BiJ picture BiJ · Apr 4, 2017 · Viewed 25.5k times · Source

I have added custom token based authentication for my spring-web app and extending the same for spring websocket as shown below

public class WebSocketConfig extends AbstractWebSocketMessageBrokerConfigurer {

    @Override
    public void configureMessageBroker(MessageBrokerRegistry config) {
        config.enableSimpleBroker("/topic", "/queue");
        config.setApplicationDestinationPrefixes("/app");
        config.setUserDestinationPrefix("/user");
    }

    @Override
    public void registerStompEndpoints(StompEndpointRegistry registry) {
        registry.addEndpoint("/gs-guide-websocket").setAllowedOrigins("*").withSockJS();
    }

    @Override
      public void configureClientInboundChannel(ChannelRegistration registration) {
        registration.setInterceptors(new ChannelInterceptorAdapter() {

            @Override
            public Message<?> preSend(Message<?> message, MessageChannel channel) {

                StompHeaderAccessor accessor =
                    MessageHeaderAccessor.getAccessor(message, StompHeaderAccessor.class);

                if (StompCommand.CONNECT.equals(accessor.getCommand())) {
                    String jwtToken = accessor.getFirstNativeHeader("Auth-Token");
                        if (!StringUtils.isEmpty(jwtToken)) {
                            Authentication auth = tokenService.retrieveUserAuthToken(jwtToken);
                            SecurityContextHolder.getContext().setAuthentication(auth);
                            accessor.setUser(auth);
                            //for Auth-Token '12345token' the user name is 'user1' as auth.getName() returns 'user1'
                        }
                }

                return message;
            }
        });
      }
}

The client side code to connect to the socket is

var socket = new SockJS('http://localhost:8080/gs-guide-websocket');
    stompClient = Stomp.over(socket);
    stompClient.connect({'Auth-Token': '12345token'}, function (frame) {
        stompClient.subscribe('/user/queue/greetings', function (greeting) {
            alert(greeting.body);
        });
    });

And from my controller I am sending message as

messagingTemplate.convertAndSendToUser("user1", "/queue/greetings", "Hi User1");

For the auth token 12345token the user name is user1. But when I send a message to user1, its not received at the client end. Is there anything I am missing with this?

Answer

Oreste Viron picture Oreste Viron · Apr 5, 2017

In your Websocket controller you should do something like this :

@Controller
public class GreetingController {

    @Autowired
    private SimpMessagingTemplate messagingTemplate;

    @MessageMapping("/hello")
    public void greeting(Principal principal, HelloMessage message) throws  Exception {
        Greeting greeting = new Greeting();
        greeting.setContent("Hello!");
        messagingTemplate.convertAndSendToUser(message.getToUser(), "/queue/reply", greeting);
    }
}

On the client side, your user should subscribe to topic /user/queue/reply.

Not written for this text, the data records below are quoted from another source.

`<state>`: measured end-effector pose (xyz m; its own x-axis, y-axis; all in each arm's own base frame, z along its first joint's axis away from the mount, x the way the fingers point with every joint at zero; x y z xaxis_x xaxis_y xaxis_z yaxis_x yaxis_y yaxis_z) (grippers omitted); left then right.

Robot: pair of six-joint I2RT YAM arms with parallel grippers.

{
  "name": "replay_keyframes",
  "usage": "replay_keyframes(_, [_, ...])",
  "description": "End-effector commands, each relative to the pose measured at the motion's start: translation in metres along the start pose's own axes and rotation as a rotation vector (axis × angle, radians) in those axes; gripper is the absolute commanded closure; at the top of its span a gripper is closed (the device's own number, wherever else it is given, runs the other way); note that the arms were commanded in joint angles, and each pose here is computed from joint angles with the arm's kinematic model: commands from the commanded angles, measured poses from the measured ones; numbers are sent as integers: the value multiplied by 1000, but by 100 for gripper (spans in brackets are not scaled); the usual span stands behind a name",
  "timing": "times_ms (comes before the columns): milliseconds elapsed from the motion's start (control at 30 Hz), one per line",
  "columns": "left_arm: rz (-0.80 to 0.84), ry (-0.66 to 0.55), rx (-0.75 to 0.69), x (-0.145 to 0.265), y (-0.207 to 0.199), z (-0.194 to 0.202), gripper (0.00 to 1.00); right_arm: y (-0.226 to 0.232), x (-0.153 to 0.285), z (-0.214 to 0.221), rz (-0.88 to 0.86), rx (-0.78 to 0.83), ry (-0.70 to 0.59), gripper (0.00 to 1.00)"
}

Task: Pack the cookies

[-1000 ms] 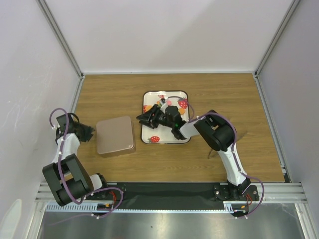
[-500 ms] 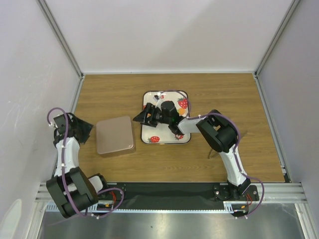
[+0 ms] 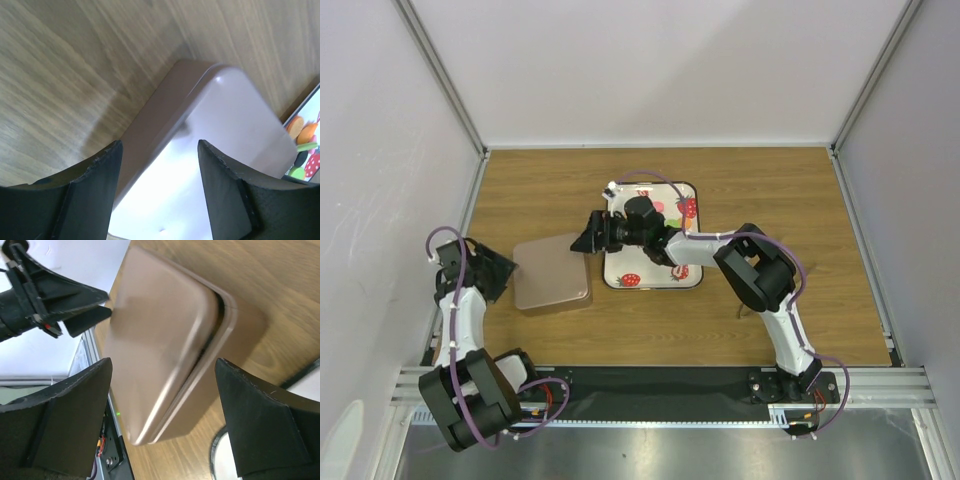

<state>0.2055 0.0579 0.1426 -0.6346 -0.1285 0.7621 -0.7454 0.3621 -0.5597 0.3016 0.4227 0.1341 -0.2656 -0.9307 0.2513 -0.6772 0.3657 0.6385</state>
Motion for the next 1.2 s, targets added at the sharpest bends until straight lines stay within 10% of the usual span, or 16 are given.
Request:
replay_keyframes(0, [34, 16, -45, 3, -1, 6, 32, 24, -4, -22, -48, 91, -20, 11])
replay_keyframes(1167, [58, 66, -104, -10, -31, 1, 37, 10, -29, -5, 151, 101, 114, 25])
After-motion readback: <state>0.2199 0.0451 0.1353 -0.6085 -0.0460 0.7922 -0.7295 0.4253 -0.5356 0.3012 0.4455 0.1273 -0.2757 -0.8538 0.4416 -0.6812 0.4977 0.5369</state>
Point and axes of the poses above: each gripper's point midway between its finger pads, its own x axis back along the fingers, its own y axis along the line the jaws close on, z = x × y, the point moved 8 cm from there along x, back along the fingers, and after that the axes turned 11 degrees about x, right-handed, at the moved point
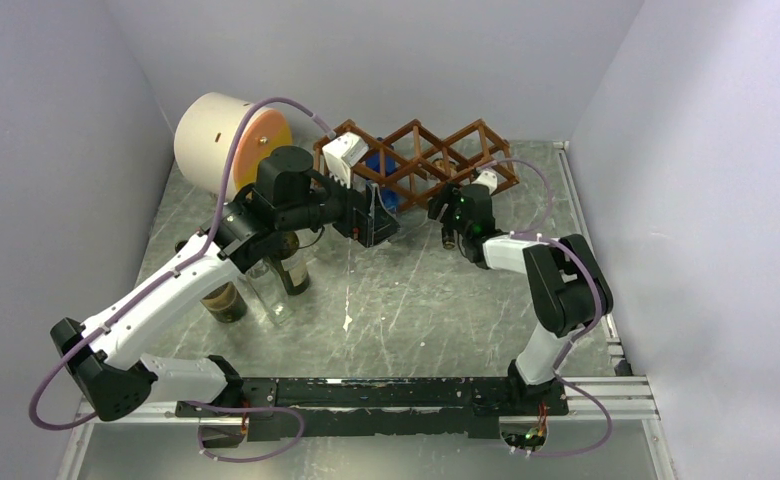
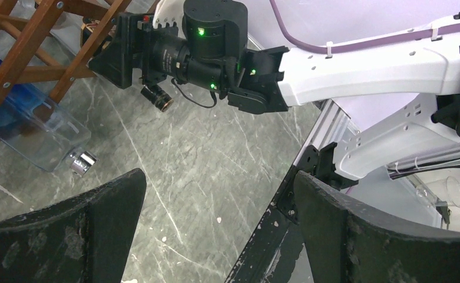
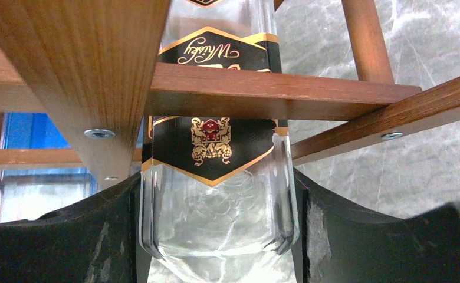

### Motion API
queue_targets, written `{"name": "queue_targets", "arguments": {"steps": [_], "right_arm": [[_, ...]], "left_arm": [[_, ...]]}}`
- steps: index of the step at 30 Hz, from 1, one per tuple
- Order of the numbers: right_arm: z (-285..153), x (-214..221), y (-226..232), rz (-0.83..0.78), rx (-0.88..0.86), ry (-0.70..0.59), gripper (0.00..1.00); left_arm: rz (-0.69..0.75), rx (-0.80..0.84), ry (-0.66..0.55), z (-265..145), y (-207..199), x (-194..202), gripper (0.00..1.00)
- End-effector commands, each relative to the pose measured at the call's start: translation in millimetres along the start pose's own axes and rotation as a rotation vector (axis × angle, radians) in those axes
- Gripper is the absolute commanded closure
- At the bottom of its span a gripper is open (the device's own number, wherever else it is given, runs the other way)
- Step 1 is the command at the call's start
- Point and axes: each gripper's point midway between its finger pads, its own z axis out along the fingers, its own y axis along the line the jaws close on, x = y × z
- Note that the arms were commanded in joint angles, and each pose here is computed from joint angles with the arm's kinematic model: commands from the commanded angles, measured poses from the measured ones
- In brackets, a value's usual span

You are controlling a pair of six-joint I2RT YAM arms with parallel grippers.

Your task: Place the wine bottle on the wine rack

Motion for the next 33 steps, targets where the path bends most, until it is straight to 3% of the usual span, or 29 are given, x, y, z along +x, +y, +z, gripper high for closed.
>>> {"name": "queue_targets", "arguments": {"steps": [1,11,14,26,33], "right_arm": [[8.7,-57.4,28.8,0.025,-0.079,-0.185,0.69],[6.8,-49.9,22.0,0.009,-0.051,-0.153,0.21],[1.1,-47.6,19.4,0.001,-0.049,-0.152,0.11],[-29.7,-48.0,11.8,-0.039,0.004,-0.079,0.04],[-56.5,-35.3,-11.5,-0.078,0.141,0.061,0.04]], "left_arm": [[0.021,-0.011,-0.043,-11.2,-3.7,-14.5,0.01],[0.072,0.009,-0.032,-15.2,-6.1,-11.5,0.01],[0.074,0.000,-0.033,-15.5,-4.9,-11.7,0.01],[0.090,-0.094,-0.064,-22.4,9.4,-18.9,0.01],[0.106,-0.156,-0.113,-31.4,16.5,-29.9,0.01]]}}
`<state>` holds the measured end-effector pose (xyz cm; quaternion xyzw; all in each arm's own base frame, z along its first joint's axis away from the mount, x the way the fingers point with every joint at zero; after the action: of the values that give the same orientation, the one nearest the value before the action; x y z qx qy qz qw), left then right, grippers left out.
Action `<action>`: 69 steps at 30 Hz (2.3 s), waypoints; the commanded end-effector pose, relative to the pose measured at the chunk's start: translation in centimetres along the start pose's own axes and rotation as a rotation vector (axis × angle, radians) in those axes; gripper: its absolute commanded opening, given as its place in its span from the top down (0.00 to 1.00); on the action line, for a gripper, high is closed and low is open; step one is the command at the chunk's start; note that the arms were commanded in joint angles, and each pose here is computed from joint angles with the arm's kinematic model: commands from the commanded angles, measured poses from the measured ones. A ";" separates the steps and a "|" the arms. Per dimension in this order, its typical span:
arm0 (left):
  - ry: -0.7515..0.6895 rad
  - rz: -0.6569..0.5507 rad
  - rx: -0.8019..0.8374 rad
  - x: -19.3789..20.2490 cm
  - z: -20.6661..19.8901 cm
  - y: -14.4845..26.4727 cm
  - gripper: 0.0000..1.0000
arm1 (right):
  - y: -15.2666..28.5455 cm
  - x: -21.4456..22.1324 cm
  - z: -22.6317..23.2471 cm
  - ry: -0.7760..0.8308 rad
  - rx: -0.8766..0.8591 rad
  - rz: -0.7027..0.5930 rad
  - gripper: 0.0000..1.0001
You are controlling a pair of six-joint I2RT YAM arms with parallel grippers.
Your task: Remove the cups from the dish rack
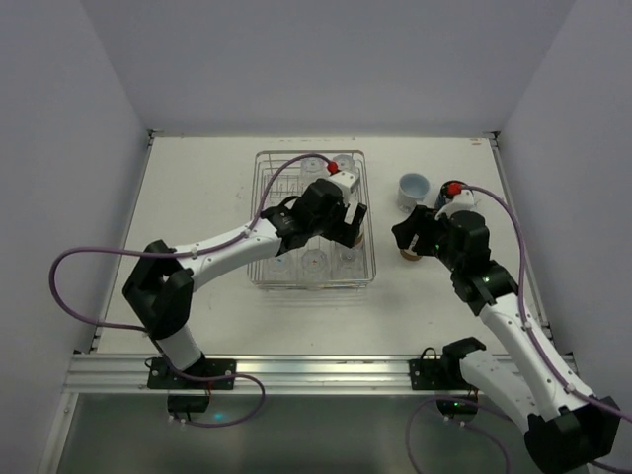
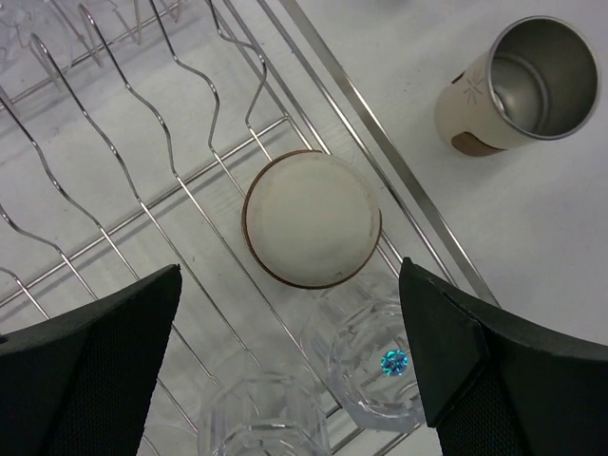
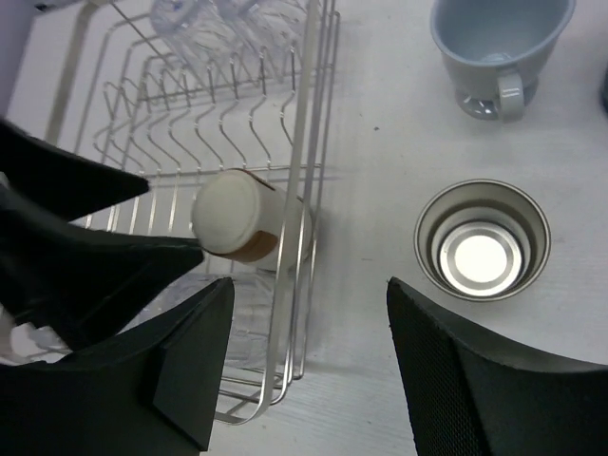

You must also add some destination prefixes :

@Configuration
@EnableWebSocketMessageBroker
public class WebSocketConfig extends AbstractWebSocketMessageBrokerConfigurer {

    @Override
    public void configureMessageBroker(MessageBrokerRegistry config) {
        config.enableSimpleBroker("/topic", "/queue" ,"/user");
        config.setApplicationDestinationPrefixes("/app");
        config.setUserDestinationPrefix("/user");
    }
/*...*/
}

When your server receive a message on the /app/hello queue, it should send a message to the user in your dto. User must be equal to the user's principal.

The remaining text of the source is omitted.